## TASK REQUIREMENTS
Write out the data exactly, please, and omit the pictures.
DATA FOR THIS EXERCISE: Begin
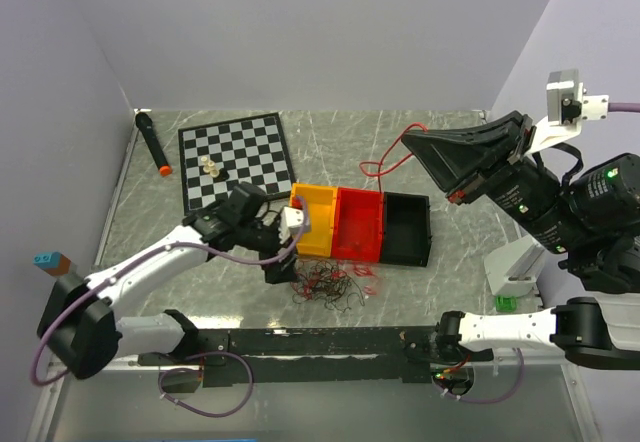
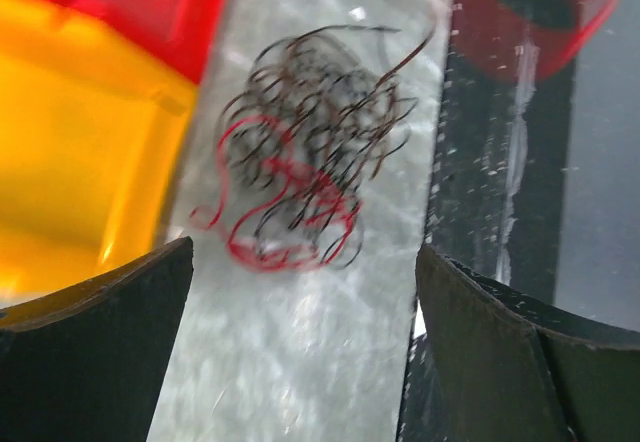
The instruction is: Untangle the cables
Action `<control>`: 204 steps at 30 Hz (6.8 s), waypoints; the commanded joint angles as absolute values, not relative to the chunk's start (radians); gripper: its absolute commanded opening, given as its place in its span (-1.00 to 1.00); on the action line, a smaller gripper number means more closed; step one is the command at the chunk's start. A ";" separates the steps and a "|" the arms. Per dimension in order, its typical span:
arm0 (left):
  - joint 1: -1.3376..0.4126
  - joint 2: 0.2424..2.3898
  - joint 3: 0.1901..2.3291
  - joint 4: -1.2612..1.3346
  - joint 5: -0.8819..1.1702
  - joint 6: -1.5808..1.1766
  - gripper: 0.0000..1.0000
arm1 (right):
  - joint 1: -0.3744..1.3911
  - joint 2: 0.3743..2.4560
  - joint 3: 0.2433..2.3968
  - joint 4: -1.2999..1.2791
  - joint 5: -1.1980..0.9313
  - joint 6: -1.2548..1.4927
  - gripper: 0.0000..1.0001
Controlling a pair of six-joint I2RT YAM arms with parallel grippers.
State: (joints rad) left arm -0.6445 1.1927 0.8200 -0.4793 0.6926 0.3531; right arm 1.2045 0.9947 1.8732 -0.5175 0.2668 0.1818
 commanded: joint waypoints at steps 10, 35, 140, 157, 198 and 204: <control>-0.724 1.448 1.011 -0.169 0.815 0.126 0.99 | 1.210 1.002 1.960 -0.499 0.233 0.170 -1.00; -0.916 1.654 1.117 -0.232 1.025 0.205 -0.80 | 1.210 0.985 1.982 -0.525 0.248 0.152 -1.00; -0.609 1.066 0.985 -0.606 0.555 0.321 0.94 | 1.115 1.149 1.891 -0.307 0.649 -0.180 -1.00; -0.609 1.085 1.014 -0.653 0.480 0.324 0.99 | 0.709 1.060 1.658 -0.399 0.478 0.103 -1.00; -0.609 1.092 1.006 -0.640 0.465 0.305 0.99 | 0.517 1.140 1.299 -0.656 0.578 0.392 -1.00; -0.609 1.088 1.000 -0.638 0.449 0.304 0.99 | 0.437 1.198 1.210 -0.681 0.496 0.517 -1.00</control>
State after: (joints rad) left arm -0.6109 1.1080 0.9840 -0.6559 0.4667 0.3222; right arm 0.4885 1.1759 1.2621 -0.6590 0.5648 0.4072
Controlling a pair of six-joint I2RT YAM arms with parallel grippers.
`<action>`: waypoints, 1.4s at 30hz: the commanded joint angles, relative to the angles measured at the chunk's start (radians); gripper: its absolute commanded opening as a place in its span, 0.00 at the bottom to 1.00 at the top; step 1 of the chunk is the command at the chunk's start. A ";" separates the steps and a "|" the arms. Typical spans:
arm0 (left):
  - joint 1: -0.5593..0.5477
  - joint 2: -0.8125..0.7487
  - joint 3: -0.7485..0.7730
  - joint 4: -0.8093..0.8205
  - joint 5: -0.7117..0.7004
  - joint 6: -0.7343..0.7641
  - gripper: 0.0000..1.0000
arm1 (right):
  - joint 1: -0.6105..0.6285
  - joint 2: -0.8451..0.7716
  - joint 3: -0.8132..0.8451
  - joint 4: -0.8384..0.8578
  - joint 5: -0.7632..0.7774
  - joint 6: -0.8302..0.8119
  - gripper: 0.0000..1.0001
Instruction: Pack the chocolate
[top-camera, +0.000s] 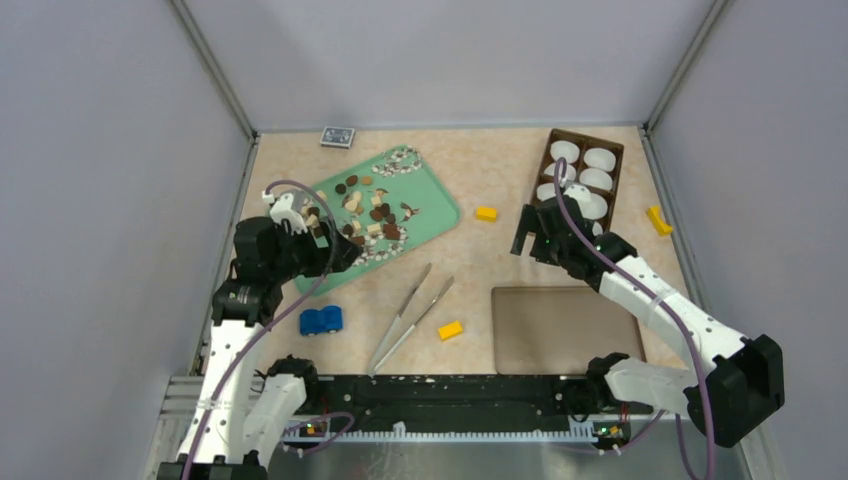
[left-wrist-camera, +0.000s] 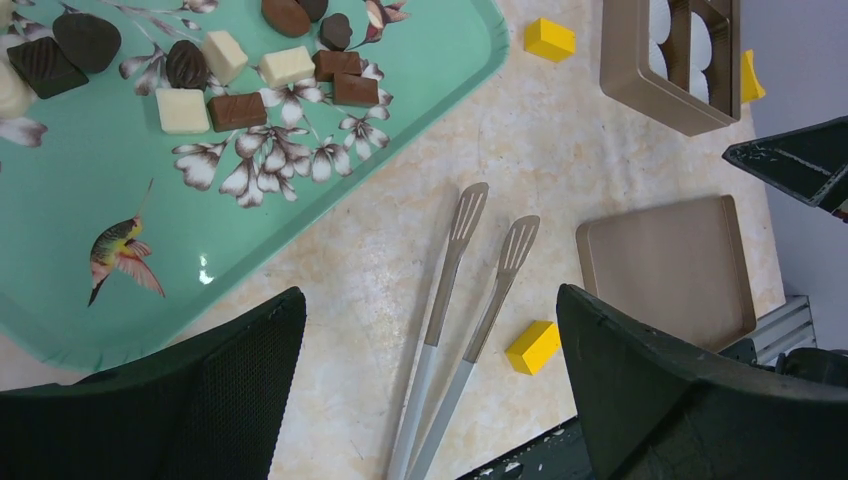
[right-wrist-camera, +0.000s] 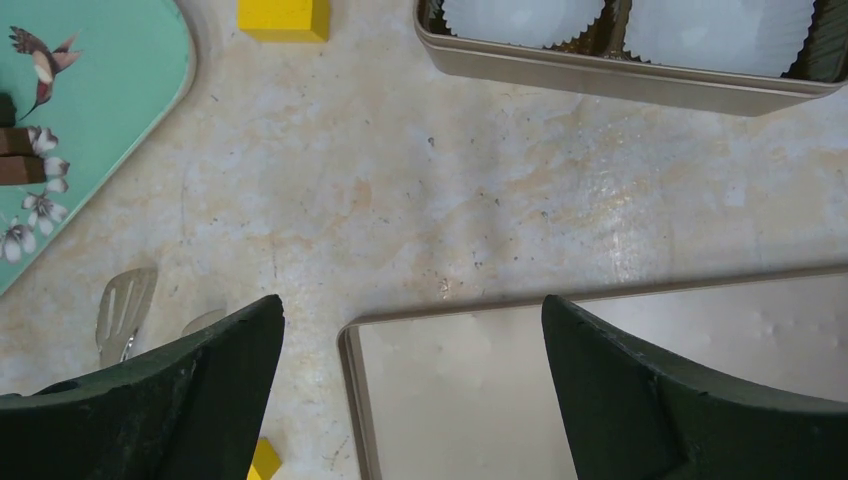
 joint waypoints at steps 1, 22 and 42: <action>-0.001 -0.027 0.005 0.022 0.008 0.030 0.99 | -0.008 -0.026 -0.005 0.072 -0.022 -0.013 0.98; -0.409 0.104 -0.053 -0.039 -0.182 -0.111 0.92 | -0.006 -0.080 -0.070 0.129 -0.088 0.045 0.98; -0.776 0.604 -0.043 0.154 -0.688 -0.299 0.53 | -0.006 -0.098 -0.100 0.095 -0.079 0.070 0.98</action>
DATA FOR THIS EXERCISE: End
## WRITTEN REPLY
The instruction is: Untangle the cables
Action `<control>`: 204 steps at 30 Hz (6.8 s), waypoints; the commanded joint angles as absolute values, not relative to the chunk's start (radians); gripper: its absolute commanded opening, given as its place in its span (-1.00 to 1.00); on the action line, a smaller gripper number means more closed; step one is the command at the chunk's start. A ";" separates the steps and a "|" the arms. Per dimension in order, its typical span:
arm0 (left):
  - joint 1: -1.3376..0.4126
  - joint 2: 0.2424..2.3898
  - joint 3: 0.1901..2.3291
  - joint 4: -1.2612..1.3346
  - joint 5: -0.8819..1.1702
  - joint 6: -1.5808..1.1766
  - gripper: 0.0000..1.0000
arm1 (right):
  - joint 1: -0.3744..1.3911
  - joint 2: 0.3743..2.4560
  - joint 3: 0.2433..2.3968
  - joint 4: -1.2999..1.2791
  - joint 5: -1.1980..0.9313
  - joint 6: -1.2548..1.4927
  - gripper: 0.0000..1.0001
Controlling a pair of six-joint I2RT YAM arms with parallel grippers.
State: (joints rad) left arm -0.6445 1.1927 0.8200 -0.4793 0.6926 0.3531; right arm 1.2045 0.9947 1.8732 -0.5175 0.2668 0.1818
 commanded: joint waypoints at steps 10, 35, 140, 157, 198 and 204: <control>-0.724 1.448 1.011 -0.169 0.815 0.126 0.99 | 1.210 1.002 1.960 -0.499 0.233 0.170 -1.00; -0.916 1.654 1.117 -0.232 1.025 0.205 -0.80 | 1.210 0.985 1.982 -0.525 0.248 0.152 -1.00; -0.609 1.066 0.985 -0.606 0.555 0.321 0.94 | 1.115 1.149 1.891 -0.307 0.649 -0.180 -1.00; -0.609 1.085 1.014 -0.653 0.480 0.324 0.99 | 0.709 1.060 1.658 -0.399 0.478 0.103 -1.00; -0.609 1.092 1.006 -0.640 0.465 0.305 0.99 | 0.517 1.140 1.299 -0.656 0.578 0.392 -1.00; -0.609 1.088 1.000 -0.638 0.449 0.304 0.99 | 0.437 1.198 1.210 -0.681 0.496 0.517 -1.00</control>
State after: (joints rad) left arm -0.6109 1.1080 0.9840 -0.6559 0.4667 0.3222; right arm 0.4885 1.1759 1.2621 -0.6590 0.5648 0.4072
Controlling a pair of six-joint I2RT YAM arms with parallel grippers.
`<action>`: waypoints, 1.4s at 30hz: the commanded joint angles, relative to the angles measured at the chunk's start (radians); gripper: its absolute commanded opening as a place in its span, 0.00 at the bottom to 1.00 at the top; step 1 of the chunk is the command at the chunk's start. A ";" separates the steps and a "|" the arms. Typical spans:
arm0 (left):
  - joint 1: -0.5593..0.5477
  - joint 2: -0.8125..0.7487
  - joint 3: -0.7485..0.7730
  - joint 4: -0.8093..0.8205
  - joint 5: -0.7117..0.7004
  - joint 6: -0.7343..0.7641
  - gripper: 0.0000..1.0000
arm1 (right):
  - joint 1: -0.6105..0.6285
  - joint 2: -0.8451..0.7716
  - joint 3: -0.8132..0.8451
  - joint 4: -0.8384..0.8578
  - joint 5: -0.7632..0.7774
  - joint 6: -0.8302..0.8119
  - gripper: 0.0000..1.0001
Instruction: Pack the chocolate
[top-camera, +0.000s] 
[left-wrist-camera, +0.000s] 
[right-wrist-camera, +0.000s] 
 joint waypoints at steps 1, 22 and 42: <action>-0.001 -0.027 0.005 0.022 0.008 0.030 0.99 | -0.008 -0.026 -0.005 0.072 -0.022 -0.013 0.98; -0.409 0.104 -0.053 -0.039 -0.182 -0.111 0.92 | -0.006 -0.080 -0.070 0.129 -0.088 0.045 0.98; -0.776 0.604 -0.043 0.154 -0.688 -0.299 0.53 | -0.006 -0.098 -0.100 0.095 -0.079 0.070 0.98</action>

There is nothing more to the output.